*** Material shown ***

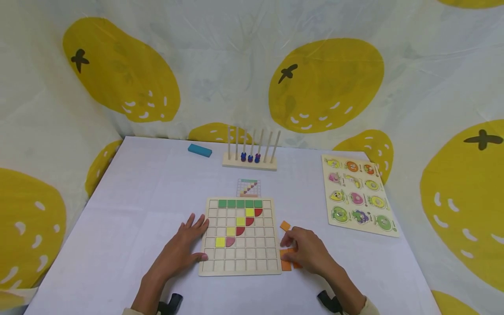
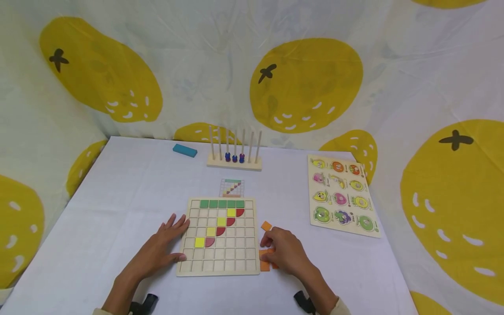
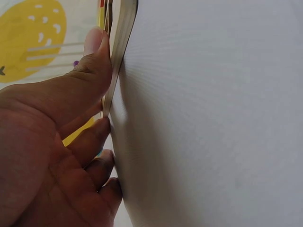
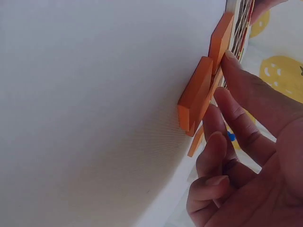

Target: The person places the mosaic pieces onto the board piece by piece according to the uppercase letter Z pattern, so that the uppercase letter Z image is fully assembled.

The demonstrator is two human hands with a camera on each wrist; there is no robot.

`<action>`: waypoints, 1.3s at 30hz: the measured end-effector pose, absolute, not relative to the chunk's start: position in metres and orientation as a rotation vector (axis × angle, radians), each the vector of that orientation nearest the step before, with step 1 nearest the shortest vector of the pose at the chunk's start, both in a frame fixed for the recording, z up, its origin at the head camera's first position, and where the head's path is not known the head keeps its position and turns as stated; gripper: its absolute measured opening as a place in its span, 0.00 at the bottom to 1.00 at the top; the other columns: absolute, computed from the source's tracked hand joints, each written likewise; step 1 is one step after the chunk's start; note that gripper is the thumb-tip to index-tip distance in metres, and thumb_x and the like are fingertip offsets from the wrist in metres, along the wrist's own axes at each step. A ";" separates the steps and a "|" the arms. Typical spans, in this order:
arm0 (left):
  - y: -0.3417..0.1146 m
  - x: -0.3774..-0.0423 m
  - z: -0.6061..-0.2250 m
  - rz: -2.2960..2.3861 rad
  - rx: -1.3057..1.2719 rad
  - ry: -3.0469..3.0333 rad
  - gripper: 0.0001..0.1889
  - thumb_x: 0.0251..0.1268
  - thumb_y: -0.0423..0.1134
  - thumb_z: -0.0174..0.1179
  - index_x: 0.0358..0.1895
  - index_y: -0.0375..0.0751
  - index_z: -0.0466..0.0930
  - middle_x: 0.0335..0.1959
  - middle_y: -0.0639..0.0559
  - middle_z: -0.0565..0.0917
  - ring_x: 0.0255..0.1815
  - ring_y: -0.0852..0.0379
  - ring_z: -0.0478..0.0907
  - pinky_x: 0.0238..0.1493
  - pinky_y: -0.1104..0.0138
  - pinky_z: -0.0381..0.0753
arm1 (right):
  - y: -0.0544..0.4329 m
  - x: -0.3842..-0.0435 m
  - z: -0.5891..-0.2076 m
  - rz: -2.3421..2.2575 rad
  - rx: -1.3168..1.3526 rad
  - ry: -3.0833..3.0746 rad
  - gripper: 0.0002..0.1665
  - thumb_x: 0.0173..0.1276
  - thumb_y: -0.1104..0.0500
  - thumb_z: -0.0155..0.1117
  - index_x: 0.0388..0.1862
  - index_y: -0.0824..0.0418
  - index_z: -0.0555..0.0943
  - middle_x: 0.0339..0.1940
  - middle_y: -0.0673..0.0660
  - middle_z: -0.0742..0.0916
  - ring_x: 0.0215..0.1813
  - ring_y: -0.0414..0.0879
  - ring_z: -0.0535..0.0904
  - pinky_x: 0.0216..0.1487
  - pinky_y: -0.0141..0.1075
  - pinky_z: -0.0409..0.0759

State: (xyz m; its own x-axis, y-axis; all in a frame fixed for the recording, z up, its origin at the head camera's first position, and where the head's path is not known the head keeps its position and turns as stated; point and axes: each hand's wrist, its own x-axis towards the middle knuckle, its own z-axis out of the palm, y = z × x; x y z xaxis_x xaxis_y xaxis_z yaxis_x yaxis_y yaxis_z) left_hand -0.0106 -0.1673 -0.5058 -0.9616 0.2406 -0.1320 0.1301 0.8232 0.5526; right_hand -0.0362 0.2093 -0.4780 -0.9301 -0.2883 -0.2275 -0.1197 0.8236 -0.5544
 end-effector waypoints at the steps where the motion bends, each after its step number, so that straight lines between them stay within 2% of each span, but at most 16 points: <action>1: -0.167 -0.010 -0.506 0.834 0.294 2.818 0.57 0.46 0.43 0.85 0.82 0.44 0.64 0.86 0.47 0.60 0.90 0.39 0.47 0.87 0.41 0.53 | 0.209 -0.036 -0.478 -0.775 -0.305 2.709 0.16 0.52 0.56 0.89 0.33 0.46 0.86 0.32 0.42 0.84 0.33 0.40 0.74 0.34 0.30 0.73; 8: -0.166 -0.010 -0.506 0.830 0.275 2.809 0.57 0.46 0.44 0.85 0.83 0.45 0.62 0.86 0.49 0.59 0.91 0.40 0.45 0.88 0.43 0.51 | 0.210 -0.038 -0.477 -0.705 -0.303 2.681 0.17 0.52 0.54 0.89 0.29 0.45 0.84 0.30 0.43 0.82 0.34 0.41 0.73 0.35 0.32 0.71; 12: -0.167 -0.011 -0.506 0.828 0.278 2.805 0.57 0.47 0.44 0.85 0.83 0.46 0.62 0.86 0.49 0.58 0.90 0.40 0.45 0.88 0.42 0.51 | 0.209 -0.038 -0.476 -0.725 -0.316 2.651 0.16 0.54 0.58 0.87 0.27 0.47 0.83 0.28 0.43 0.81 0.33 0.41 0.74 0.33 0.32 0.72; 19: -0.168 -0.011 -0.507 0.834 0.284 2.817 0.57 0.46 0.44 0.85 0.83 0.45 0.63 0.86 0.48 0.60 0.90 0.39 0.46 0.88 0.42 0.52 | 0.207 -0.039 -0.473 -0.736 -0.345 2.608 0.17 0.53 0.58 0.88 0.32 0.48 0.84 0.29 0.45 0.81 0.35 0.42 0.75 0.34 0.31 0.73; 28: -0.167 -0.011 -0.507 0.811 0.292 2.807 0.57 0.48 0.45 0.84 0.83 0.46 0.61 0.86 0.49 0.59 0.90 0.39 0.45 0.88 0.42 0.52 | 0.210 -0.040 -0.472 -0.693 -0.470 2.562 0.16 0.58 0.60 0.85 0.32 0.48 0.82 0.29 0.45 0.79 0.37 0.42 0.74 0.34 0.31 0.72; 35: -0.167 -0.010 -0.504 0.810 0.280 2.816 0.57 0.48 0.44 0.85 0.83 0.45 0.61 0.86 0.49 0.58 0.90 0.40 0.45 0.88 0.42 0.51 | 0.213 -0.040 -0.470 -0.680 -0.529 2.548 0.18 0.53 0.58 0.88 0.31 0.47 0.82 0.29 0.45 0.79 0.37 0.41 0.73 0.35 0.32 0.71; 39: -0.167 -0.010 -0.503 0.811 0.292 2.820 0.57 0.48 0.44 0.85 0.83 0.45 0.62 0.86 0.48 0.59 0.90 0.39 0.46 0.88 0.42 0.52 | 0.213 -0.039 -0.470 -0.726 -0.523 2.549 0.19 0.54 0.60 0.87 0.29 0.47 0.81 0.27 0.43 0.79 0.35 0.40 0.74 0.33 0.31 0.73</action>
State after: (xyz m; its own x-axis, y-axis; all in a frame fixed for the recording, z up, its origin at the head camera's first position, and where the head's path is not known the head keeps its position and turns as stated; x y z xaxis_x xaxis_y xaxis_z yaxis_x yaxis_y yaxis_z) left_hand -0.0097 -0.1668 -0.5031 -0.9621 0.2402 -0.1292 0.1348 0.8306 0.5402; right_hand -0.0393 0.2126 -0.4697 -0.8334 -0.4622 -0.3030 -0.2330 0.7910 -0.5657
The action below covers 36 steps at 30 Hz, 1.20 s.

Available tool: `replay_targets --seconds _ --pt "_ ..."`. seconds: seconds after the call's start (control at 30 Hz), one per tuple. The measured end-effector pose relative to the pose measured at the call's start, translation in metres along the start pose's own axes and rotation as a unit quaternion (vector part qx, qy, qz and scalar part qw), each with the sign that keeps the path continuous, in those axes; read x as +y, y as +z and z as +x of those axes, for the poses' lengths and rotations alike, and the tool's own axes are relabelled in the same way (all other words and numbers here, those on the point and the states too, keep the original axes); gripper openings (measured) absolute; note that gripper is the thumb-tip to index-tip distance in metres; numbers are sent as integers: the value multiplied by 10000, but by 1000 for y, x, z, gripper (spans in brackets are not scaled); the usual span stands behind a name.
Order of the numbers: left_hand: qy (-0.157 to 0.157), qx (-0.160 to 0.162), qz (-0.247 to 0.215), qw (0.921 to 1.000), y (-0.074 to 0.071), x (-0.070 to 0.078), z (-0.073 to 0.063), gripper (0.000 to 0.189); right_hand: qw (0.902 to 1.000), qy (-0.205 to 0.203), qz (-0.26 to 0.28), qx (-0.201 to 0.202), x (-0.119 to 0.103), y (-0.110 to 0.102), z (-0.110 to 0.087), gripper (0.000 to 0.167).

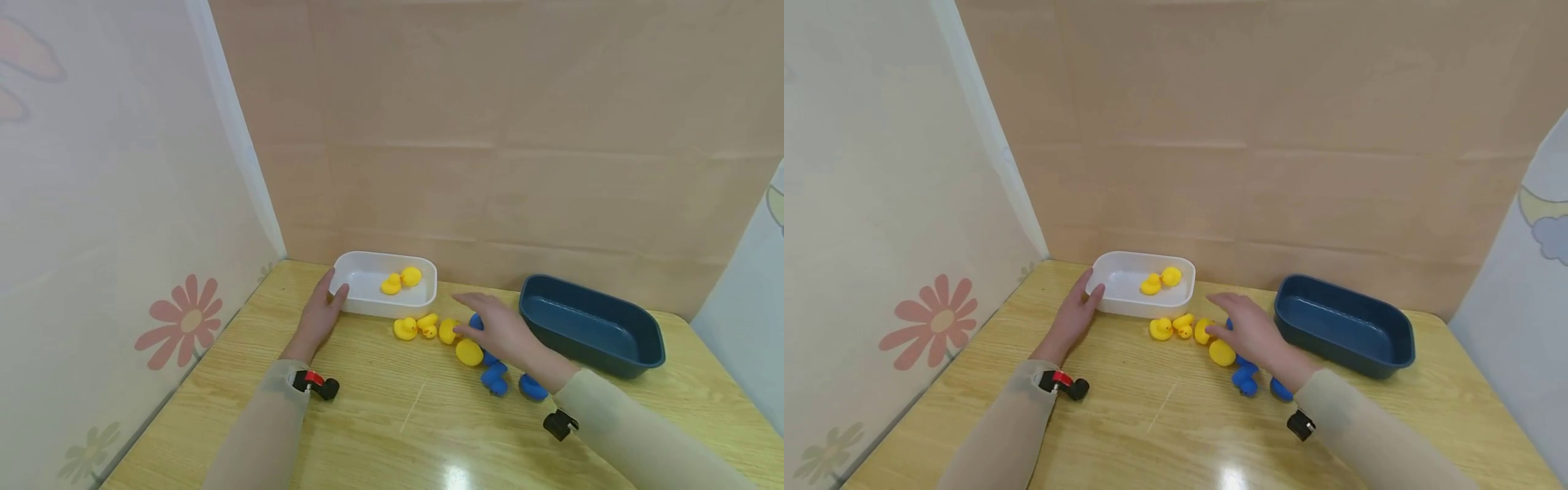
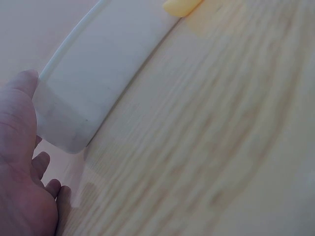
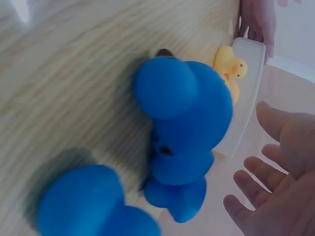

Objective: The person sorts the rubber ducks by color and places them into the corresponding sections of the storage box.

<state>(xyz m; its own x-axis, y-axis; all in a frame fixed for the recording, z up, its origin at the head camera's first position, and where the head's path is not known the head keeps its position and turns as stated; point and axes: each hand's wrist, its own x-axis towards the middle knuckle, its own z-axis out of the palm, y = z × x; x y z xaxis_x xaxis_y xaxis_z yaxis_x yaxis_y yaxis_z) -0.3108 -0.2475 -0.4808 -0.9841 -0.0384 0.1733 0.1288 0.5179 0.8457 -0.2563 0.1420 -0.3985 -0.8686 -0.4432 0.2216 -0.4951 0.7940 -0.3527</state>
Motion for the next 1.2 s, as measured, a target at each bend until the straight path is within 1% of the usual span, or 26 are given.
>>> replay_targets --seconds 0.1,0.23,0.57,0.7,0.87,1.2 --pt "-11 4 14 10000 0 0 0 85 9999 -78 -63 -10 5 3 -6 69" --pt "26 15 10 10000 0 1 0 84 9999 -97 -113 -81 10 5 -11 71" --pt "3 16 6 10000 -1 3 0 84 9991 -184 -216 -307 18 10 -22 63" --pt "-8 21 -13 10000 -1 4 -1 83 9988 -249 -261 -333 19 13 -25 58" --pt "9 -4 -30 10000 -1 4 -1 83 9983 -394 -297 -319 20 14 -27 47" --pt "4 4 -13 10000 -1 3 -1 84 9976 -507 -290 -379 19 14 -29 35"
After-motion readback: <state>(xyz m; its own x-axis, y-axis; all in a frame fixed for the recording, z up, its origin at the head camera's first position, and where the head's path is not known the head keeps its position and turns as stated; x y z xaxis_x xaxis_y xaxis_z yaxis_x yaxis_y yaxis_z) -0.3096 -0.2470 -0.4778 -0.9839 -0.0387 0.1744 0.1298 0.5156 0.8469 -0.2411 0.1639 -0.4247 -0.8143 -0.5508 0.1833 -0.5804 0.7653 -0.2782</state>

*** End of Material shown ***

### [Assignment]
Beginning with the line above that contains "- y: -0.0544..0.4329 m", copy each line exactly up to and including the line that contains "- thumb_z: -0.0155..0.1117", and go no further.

### [Exercise solution]
  - y: -0.0544..0.4329 m
  - x: -0.3842..-0.0435 m
  - z: -0.5891..-0.2076 m
  - rz: -2.3421..2.2575 rad
  - rx: -1.3168..1.3526 rad
  - ry: -3.0833..3.0746 rad
  - gripper: 0.0002..0.1665
  - thumb_x: 0.0173..0.1276
  - thumb_y: -0.1104..0.0500
  - thumb_z: -0.0155..0.1117

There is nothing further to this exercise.